There’s a reason I don’t write much about UK politics. The fact is there are no easy answers because we are living in a time of what Thomas Kuhn called ‘paradigm shift’. Anyone who claims to know what life will be like in 2050 is almost by definition a charlatan. It feels as if the ship has sunk already, and we’re in the water arguing about which lifebelt to grab hold of and which of our fellow passengers knows how to pilot the lifeboats, now the crew are all drunk after raiding the stores.
Do you remember the political fashion, so beloved by New Labour, of ‘evidence based policies’? Loved, that is, until the evidence started to show that things were going to hell in a handcart because the patient was fundamentally sick, and a few paid ads saying that ‘everything was for the best in the best of all possible worlds’ was not selling well in the derelict mining towns of the North East. This is the most terrible and heart wrenching mess and it’s all connected in a rat’s nest of trans-national greed.

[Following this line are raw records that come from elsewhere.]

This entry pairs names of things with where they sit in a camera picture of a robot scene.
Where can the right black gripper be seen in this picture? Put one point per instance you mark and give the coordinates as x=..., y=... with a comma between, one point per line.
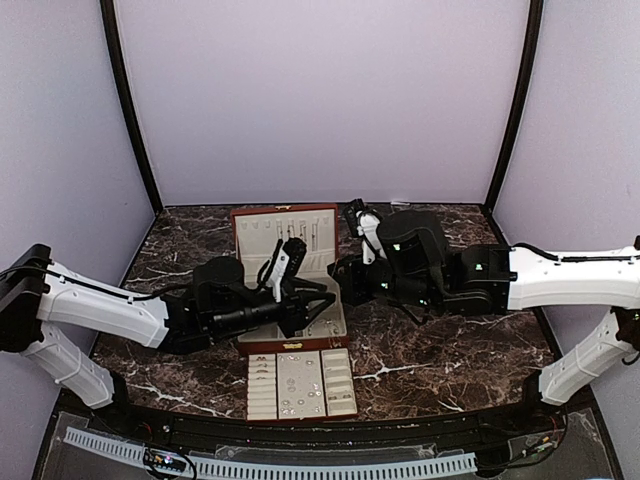
x=352, y=289

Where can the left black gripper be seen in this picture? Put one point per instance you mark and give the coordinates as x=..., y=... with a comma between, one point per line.
x=315, y=311

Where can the brown wooden jewelry box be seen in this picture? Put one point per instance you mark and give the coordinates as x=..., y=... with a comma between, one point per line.
x=255, y=232

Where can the beige jewelry tray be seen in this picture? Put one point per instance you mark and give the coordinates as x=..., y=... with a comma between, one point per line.
x=305, y=385

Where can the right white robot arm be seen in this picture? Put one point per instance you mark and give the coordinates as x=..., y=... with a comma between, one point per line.
x=607, y=278

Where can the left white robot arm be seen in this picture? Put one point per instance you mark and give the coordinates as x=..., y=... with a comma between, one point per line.
x=38, y=295

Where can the silver bangle with charm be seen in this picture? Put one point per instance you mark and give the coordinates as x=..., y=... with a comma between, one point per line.
x=325, y=328

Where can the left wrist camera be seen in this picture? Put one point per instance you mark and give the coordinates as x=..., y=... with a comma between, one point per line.
x=285, y=261

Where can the black front rail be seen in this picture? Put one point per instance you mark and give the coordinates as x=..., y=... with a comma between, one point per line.
x=484, y=430

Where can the white slotted cable duct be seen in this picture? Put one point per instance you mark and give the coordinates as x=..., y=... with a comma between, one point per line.
x=247, y=463

However we have the opportunity in the UK this week to turn protests into policy. Saving the earth from climate catastrophe begins with challenging an extractive economy that destroys the water we drink, the air we breathe and the food we need to eat. It throws people across the world into slavery and poverty in the name of international trade, and blithely dismisses mass extinctions – including even the human race. When I walk around the grand Georgian crescents of Bath, built on slave money, and see the same people in power, I know that nothing’s changed, and I know that unless we seize the opportunity nothing will change.

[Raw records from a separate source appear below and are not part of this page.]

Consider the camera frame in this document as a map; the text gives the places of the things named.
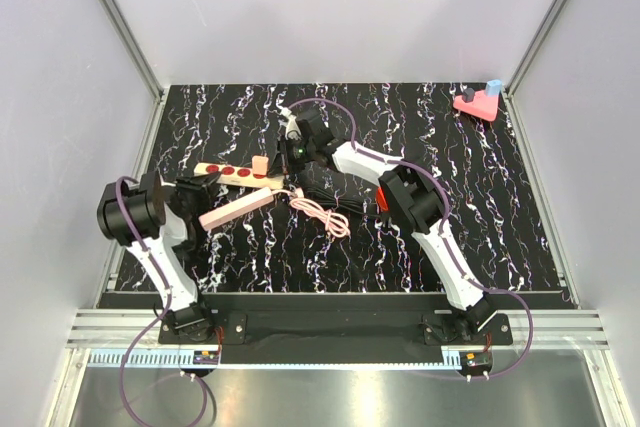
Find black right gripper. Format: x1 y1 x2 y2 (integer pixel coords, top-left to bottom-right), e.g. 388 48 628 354
268 137 315 180

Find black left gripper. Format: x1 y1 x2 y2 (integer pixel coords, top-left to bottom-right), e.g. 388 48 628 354
173 170 222 221

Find pink plug adapter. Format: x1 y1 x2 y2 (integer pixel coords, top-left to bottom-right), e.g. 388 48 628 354
251 155 269 178

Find beige power strip red sockets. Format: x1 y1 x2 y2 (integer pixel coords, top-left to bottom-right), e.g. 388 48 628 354
194 162 284 190

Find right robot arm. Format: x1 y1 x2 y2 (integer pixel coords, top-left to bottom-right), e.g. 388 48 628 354
270 108 496 344

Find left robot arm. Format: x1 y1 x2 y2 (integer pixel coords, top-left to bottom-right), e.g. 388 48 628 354
97 170 222 343

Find dark grey plug block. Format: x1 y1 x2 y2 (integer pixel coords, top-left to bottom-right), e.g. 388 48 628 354
462 88 475 103

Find pink triangular socket block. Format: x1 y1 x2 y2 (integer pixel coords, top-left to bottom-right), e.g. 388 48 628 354
453 91 499 122

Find blue plug block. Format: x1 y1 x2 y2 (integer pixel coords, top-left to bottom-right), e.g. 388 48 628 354
484 79 503 97

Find pink power strip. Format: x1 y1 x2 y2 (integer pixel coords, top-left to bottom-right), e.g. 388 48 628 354
199 187 274 231

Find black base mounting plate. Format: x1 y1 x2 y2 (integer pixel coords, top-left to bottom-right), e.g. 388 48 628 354
99 290 514 366

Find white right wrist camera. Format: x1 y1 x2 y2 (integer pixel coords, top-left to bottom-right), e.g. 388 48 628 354
280 107 301 140

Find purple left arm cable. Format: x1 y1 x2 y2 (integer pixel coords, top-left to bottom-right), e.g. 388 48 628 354
115 175 219 421

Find pink coiled power cable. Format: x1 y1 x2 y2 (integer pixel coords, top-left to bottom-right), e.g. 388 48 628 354
276 188 352 238

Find black power strip cable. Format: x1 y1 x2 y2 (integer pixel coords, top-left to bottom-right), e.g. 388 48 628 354
289 169 391 218

There is no area of our lives that hasn’t been disfigured by so-called austerity, whether it’s health care, pensions, social care, education, cultural development, employment protection, environmental policy, transport – you name it. So I’m voting for change, real change. I want to be able to teach my grandchildren their plants and butterflies in the knowledge that they’ll still be there when they’re my age. I want our sons to move out of squalid rentals into properly built houses and I want them to feel secure in their work without facing arbitrary contract changes. Selfishly, I’d like for us to be able to look to a future in old age without fear, and to walk down the street and hear ten languages spoken and a dozen cultures celebrated openly. I’d like to be able to write about the allotment without the lurking fear that the council will sell the land off to another property developer, and if that meant paying a few quid more in tax I’d be happy to oblige as long as the offshore muggers paid theirs too.
There isn’t an option out there to allow us to ignore the climate catastrophe in the hope of building some new technology to purge our sins and let us carry on as before. Our electoral system is rigged against us in the name of stability – i.e. more hardship – and so this coming Thursday is possibly the only opportunity we’ll have to vote for change; paradigm change, and in the US – your chance will come next year. We already know they’re scared, from the tide of promoted lies that flood like effluent into our minds every day.
I had a radio producer once whose recorded message said “you know what to do, so do it!” Let’s do it then.